El 30 de mayo pasado, cuando salió de la Picota, Jesùs Santrich lanzó un grito de guerra: “Viva Marquez”. Tanto la JEP como la Corte Suprema de Justicia habían hecho malabarismos jurídicos para facilitarle la fuga. El Consejo de Estado contribuyó a la mascarada con una extraña jurisprudencia, según la cual, para ser Congresista no se requiere posesión. ¡Se ha salvado la paz! , decían en concierto los defensores del acuerdo habanero. Ya Márquez, diez días antes, había declarado que “fue un error grave entregar las armas”.
Con ceguera histórica, los narcisistas de la paz, se negaban a ver las fallas del Acuerdo Final y a la realidad que nos estallaba en las manos: El jefe negociador de las Farc había huido meses atrás acompañado del Paisa y de Romaña. Tampoco se advirtió que Santrich viajó inmediatamente a la Guajira para preparar su fuga y para conquistar a Joaquín Gómez. (¿Gestión fracasada?). Como parte de la farsa el colectivo “Santrich Libre” afirmaba que el contumaz terrorista tenia “…voluntad total de permanecer en la actividad pública abierta y de comparecer ante las diversas instancias judiciales”. Así, pues, el regreso de Márquez a la subversión era noticia esperada y se comprobaba la utilidad de los ¿idiotas?
Hoy, ciertamente, resuena el silencio de tantos que se ufanaban de su amistad con Márquez y del compromiso de éste con la paz. No ha salido de sus labios condena alguna para esos traidores de la patria. Sí, porque además de la rebelión, el narcotráfico y la perfidia, el grupo de Márquez está incurso en traición tanto como el ELN. Han puesto sus fuerzas al servicio de un régimen dictatorial, declarado enemigo de la democracia colombiana. Los documentos oficiales de la inteligencia venezolana, publicados por Semana y las denuncias precisas del Canciller colombiano en la OEA, así lo confirman.
Maduro pretende intimidar con la militarización de la frontera y el anuncio de misiles. Tanta parafernalia puede ser distractora del anticlima generalizado de opinión, del vacío de respaldo popular. Sin embargo, hay el peligro de herir la sensibilidad patriótica propia de las zonas fronterizas. Y forma parte de los dispositivos del régimen venezolano para desestabilizar a Colombia, acordados con los apátridas. Tenían la necesidad de controlar la frontera para permitirle a los guerrilleros transportar toneladas acumuladas de coca y facilitarles el paso a las tropas farianas. El verdadero jefe de la nueva coordinadora narco-guerrillera es Nicolás Maduro.
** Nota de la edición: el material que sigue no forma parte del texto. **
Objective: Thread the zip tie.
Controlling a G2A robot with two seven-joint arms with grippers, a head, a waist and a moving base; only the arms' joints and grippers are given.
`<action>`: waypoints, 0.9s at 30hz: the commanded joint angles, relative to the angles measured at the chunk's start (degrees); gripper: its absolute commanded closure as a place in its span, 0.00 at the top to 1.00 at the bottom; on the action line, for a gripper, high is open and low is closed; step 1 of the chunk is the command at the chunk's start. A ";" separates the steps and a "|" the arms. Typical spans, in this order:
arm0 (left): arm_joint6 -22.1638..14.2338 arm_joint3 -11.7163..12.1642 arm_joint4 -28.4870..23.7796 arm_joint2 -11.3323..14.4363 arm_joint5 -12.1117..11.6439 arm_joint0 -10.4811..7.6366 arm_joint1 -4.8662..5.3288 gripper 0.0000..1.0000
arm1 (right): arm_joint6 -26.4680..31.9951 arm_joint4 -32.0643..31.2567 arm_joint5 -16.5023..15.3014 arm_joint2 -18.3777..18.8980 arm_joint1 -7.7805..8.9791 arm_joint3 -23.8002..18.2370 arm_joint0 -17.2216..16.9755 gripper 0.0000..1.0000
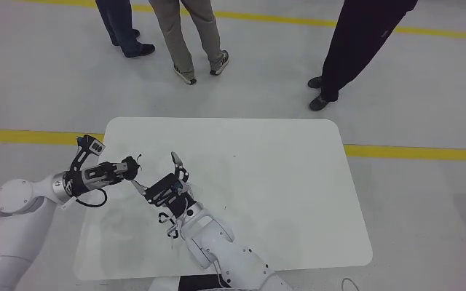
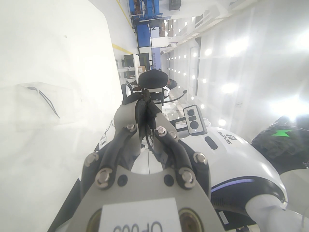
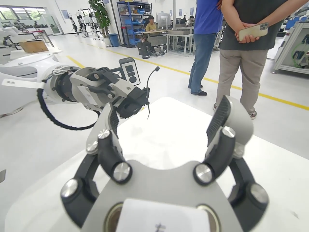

La coca es esencialmente la causa de esta sinrazón que nos retrotrae a la hidra nunca extirpada de la violencia en nuestro país. Es un golpe duro a la paz, nunca suficientemente asentada en nuestro suelo, que ojala impulse a quienes se creyeron predestinados a lograrla y a quienes hoy tienen la obligación de buscarla y propiciarla, a abrir las puertas a un entendimiento para andar juntos en este áspero camino. Las naturales desavenencias en la democracia, el combate ideológico, el intento de cada fuerza política para obtener primacía en las elecciones, la lucha contra la corrupción, no pueden ni deben cancelarse. El combate dialéctico, el encarar programas planes y proyectos, la disputa por el modelo económico, periodismo responsable y libre, las diversas orientaciones religiosas contribuyen al fortalecimiento de los regímenes democráticos como el nuestro.
Una guerra entre Colombia y Venezuela debiera ser un imposible histórico. Y creemos y deseamos que así sea. Pero hay que estar alerta. El motor terrorista tiene mucho aceite y ninguna valla ética o patriótica para su funcionamiento. Cuando se trata de la integridad de la patria, del sosiego y la tranquilidad de la ciudadanía, se envainan los aceros y todos debemos concurrir a su defensa y salvaguardia. Como en el pasado exclamemos juntos: “Hay luz en la poterna y guardián en la heredad”.